Supplied data below:
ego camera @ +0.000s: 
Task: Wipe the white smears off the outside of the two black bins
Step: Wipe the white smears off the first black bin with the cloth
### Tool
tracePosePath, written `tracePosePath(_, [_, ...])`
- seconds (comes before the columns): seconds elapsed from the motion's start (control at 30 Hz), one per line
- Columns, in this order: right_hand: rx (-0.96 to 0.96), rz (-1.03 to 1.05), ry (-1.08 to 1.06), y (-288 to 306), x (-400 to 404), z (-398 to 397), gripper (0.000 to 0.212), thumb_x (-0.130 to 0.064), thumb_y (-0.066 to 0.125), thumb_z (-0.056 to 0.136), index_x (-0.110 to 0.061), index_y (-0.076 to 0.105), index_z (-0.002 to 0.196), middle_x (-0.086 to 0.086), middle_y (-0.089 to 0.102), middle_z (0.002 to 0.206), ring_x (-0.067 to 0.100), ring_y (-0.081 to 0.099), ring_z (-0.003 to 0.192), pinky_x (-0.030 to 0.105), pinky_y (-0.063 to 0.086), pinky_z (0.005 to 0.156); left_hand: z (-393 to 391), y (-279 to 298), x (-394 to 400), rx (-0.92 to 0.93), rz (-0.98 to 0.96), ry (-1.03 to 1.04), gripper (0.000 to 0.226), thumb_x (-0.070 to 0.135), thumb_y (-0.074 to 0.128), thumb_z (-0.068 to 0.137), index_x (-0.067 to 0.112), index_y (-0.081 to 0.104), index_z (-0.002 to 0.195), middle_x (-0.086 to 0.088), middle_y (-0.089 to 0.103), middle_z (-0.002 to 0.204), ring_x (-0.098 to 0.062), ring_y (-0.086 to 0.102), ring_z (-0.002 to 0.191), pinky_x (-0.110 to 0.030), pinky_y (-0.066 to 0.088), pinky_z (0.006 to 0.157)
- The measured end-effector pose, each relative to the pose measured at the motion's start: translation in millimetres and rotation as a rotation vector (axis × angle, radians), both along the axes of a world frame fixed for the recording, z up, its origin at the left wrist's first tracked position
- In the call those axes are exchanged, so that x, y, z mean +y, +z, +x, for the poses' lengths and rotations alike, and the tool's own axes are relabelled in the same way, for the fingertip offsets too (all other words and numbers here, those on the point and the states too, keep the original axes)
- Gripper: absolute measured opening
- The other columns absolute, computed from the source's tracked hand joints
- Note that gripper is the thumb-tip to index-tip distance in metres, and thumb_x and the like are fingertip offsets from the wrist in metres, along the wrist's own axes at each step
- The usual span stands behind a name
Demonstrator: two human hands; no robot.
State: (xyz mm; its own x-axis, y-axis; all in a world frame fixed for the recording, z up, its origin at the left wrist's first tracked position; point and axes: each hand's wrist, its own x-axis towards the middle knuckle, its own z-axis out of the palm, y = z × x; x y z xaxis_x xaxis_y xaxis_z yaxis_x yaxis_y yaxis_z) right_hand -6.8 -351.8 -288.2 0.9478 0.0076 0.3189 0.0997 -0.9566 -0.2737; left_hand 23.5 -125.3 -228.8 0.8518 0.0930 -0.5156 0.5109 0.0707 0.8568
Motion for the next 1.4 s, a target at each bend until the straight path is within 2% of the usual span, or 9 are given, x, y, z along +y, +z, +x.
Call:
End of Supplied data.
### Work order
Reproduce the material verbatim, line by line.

### Response area
ego camera @ +0.000s: 
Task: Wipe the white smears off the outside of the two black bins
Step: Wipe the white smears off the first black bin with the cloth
### Tool
tracePosePath, written `tracePosePath(_, [_, ...])`
- seconds (comes before the columns): seconds elapsed from the motion's start (control at 30 Hz), one per line
- Columns, in this order: right_hand: rx (-0.96 to 0.96), rz (-1.03 to 1.05), ry (-1.08 to 1.06), y (-288 to 306), x (-400 to 404), z (-398 to 397), gripper (0.000 to 0.212), thumb_x (-0.130 to 0.064), thumb_y (-0.066 to 0.125), thumb_z (-0.056 to 0.136), index_x (-0.110 to 0.061), index_y (-0.076 to 0.105), index_z (-0.002 to 0.196), middle_x (-0.086 to 0.086), middle_y (-0.089 to 0.102), middle_z (0.002 to 0.206), ring_x (-0.067 to 0.100), ring_y (-0.081 to 0.099), ring_z (-0.003 to 0.192), pinky_x (-0.030 to 0.105), pinky_y (-0.063 to 0.086), pinky_z (0.005 to 0.156); left_hand: z (-393 to 391), y (-279 to 298), x (-394 to 400), rx (-0.92 to 0.93), rz (-0.98 to 0.96), ry (-1.03 to 1.04), gripper (0.000 to 0.226), thumb_x (-0.070 to 0.135), thumb_y (-0.074 to 0.128), thumb_z (-0.068 to 0.137), index_x (-0.067 to 0.112), index_y (-0.081 to 0.104), index_z (-0.002 to 0.195), middle_x (-0.086 to 0.088), middle_y (-0.089 to 0.103), middle_z (-0.002 to 0.204), ring_x (-0.098 to 0.062), ring_y (-0.086 to 0.102), ring_z (-0.002 to 0.191), pinky_x (-0.110 to 0.030), pinky_y (-0.066 to 0.088), pinky_z (0.006 to 0.157)
- The measured end-effector pose, each relative to the pose measured at the motion's start: translation in millimetres and rotation as a rotation vector (axis × angle, radians), both along the axes of a world frame fixed for the recording, z up, its origin at the left wrist's first tracked position
- In the call those axes are exchanged, so that x, y, z mean +y, +z, +x, for the poses' lengths and rotations alike, and the tool's own axes are relabelled in the same way, for the fingertip offsets too (all other words and numbers here, those on the point and the states too, keep the original axes)
- Gripper: absolute measured opening
- The other columns absolute, computed from the source's tracked hand joints
- Note that gripper is the thumb-tip to index-tip distance in metres, and thumb_x and the like are fingertip offsets from the wrist in metres, along the wrist's own axes at each step
- The usual span stands behind a name
Demonstrator: two human hands; no robot.
State: (xyz mm; its own x-axis, y-axis; all in a world frame fixed for the recording, z up, its origin at the left wrist's first tracked position; point and axes: each hand's wrist, its own x-axis towards the middle knuckle, its own z-axis out of the palm, y = z × x; x y z xaxis_x xaxis_y xaxis_z yaxis_x yaxis_y yaxis_z) right_hand -6.8 -351.8 -288.2 0.9478 0.0076 0.3189 0.0997 -0.9566 -0.2737; left_hand 23.5 -125.3 -228.8 0.8518 0.0930 -0.5156 0.5109 0.0707 0.8568
Motion for the next 1.4 s, a target at each bend until the straight path is within 2% of the usual span, or 9 are given, x, y, z along +y, +z, +x.
Call:

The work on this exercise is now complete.